* _What you should do_
In the answer, transcribe exactly the lines from the beginning of the material through the line holding "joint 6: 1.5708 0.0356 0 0", and skip every picture.
--- --- ---
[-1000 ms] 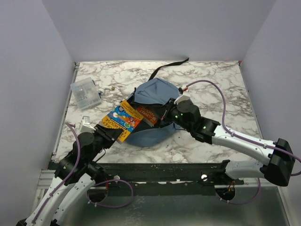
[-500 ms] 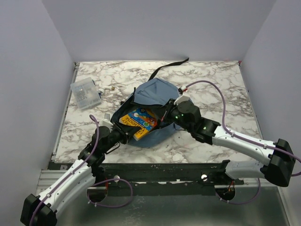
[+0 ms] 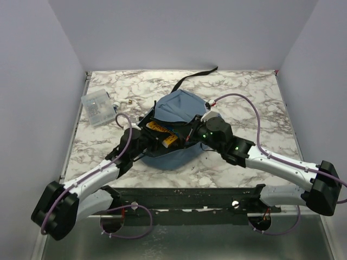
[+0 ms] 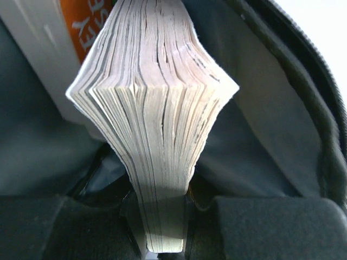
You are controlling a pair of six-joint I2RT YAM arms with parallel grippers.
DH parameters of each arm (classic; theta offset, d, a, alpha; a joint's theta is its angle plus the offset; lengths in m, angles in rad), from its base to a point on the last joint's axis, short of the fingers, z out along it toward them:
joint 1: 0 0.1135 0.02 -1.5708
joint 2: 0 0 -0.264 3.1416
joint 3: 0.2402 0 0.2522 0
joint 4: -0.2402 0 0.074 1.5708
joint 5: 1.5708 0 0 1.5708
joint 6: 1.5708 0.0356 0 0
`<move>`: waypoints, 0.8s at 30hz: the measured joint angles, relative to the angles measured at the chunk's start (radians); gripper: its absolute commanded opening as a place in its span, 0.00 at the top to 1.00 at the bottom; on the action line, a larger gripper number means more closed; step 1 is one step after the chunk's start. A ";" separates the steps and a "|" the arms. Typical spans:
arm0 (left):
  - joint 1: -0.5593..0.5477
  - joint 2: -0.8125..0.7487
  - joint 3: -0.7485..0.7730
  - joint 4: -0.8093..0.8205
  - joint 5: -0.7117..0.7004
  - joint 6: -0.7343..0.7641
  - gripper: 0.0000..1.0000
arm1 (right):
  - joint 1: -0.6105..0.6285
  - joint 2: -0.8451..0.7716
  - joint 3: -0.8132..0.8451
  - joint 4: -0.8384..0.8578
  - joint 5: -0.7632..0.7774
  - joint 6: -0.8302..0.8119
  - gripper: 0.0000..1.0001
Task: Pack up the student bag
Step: Place the book in the student bag.
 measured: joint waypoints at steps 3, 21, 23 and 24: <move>-0.008 0.135 0.054 0.063 -0.030 0.005 1.00 | 0.000 0.000 0.000 0.002 -0.002 0.000 0.99; 0.015 0.398 0.126 0.203 0.106 0.072 0.03 | 0.000 -0.075 -0.052 -0.002 0.036 -0.026 0.99; 0.021 0.362 0.095 0.201 0.125 0.089 0.07 | 0.000 -0.075 -0.054 -0.003 0.036 -0.026 0.99; 0.023 0.344 0.076 0.200 0.132 0.094 0.11 | 0.000 -0.075 -0.055 -0.002 0.036 -0.026 0.99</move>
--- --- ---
* _Task solution_
[-1000 ms] 
[-500 ms] 
[+0 ms] 
[+0 ms] 
You are controlling a pair of six-joint I2RT YAM arms with parallel grippers.
DH parameters of each arm (classic; theta offset, d, a, alpha; a joint's theta is its angle plus the offset; lengths in m, angles in rad), from its base to a point on the last joint's axis, short of the fingers, z out along it toward them:
joint 1: 0 0.1135 0.02 -1.5708
joint 2: 0 0 -0.264 3.1416
joint 3: 0.2402 0 0.2522 0
joint 4: -0.2402 0 0.074 1.5708
joint 5: 1.5708 0 0 1.5708
joint 6: 1.5708 0.0356 0 0

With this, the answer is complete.